When Getopt::Long has finished processing options, any remaining arguments will remain in @ARGV for your script to handle (for example, specified filenames). If you use this example code and call your script as:

myscript --run --verbose file1 file2 file3

then after GetOptions() has been called the @ARGV array will contain the values file1, file2, and file3.

Types of Command-Line Options

The option specifier provided to GetOptions() controls not only the option name, but also the option type. Getopt::Long gives a lot of flexibility in the types of option you can use. It supports Boolean switches, incremental switches, options with single values, options with multiple values, and even options with hash values.

Some of the most common specifiers are:

name     # Presence of the option will set $name to 1
name!    # Allows negation, e.g. --name will set $name to 1,
         #    --noname will set $name to 0
name+    # Increments the variable each time the option is found, e.g.
         # if $name = 0 then --name --name --name will set $name to 3
name=s   # String value required
         #    --name JJ or --name=JJ will set $name to JJ
         # Spaces need to be quoted
         #    --name="Jon Allen" or --name "Jon Allen"
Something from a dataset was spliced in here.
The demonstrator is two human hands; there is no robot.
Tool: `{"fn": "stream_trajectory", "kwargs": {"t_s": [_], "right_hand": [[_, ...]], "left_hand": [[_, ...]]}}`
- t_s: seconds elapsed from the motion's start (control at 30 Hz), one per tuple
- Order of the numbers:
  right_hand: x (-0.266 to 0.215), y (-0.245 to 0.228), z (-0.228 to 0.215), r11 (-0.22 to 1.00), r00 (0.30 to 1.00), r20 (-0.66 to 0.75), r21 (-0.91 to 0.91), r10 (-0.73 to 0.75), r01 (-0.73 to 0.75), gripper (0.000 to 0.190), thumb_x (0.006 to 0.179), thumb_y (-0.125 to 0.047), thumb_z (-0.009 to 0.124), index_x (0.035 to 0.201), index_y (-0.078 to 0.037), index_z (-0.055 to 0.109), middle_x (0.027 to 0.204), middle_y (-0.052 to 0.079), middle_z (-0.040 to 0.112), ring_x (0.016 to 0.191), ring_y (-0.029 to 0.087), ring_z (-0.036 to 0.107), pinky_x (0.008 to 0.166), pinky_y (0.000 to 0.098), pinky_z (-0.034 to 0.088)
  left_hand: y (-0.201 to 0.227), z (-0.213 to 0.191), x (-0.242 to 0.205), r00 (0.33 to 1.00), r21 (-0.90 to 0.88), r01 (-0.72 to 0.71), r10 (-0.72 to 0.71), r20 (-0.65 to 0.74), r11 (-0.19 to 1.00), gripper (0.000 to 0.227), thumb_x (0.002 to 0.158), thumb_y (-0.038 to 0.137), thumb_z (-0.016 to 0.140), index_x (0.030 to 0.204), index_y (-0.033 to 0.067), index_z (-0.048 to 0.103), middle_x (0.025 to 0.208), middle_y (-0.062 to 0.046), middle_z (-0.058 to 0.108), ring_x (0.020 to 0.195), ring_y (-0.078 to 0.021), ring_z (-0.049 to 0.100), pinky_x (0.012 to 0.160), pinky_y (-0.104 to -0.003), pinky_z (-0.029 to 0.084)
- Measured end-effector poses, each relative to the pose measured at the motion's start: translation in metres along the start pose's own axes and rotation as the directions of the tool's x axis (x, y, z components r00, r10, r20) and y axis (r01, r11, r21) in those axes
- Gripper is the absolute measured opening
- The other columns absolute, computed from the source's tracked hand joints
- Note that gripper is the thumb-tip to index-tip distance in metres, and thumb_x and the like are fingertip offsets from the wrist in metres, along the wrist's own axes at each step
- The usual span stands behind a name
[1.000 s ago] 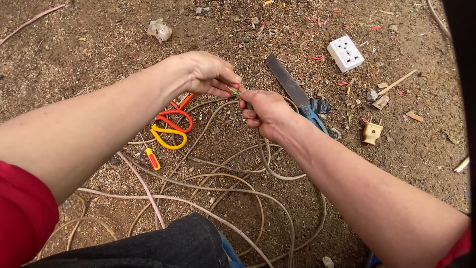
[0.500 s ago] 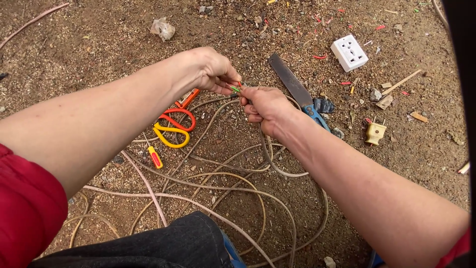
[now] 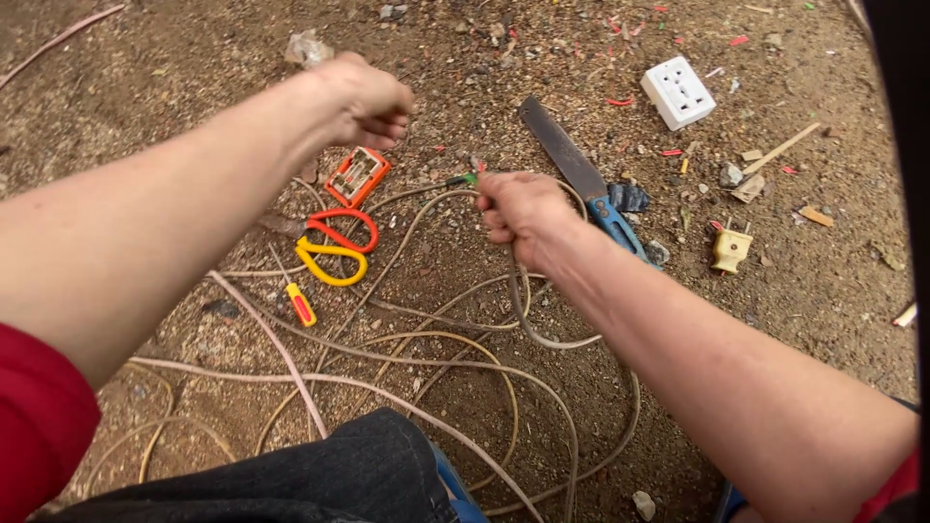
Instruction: Stripping insulation from electrical wires and twisting the copper strands together to form a connection.
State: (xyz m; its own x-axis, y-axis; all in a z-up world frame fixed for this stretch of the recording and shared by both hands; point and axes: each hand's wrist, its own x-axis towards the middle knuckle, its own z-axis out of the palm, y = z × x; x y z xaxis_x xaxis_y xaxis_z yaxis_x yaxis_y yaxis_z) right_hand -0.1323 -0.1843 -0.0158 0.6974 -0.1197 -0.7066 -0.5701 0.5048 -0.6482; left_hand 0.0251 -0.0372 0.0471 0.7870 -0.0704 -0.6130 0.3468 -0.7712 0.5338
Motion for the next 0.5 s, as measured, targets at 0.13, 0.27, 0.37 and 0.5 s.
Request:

So, to create an option that requires a string value, format the call to GetOptions() like this:

my $name;
GetOptions( 'name=s' => \$name );

The value is required. If the user omits it, as in:

myscript --name

then the call to GetOptions() will die() with an appropriate error message.

Options with Multiple Values

The option specifier consists of four components: the option name; data type (Boolean, string, integer, etc.); whether to expect a single value, a list, or a hash; and the minimum and maximum number of values to accept. To require a list of string values, build up the option specifier:

Option name:   name
Option value:  =s    (string)
Option type:   @     (array)
Value counter: {1,}  (at least 1 value required, no upper limit)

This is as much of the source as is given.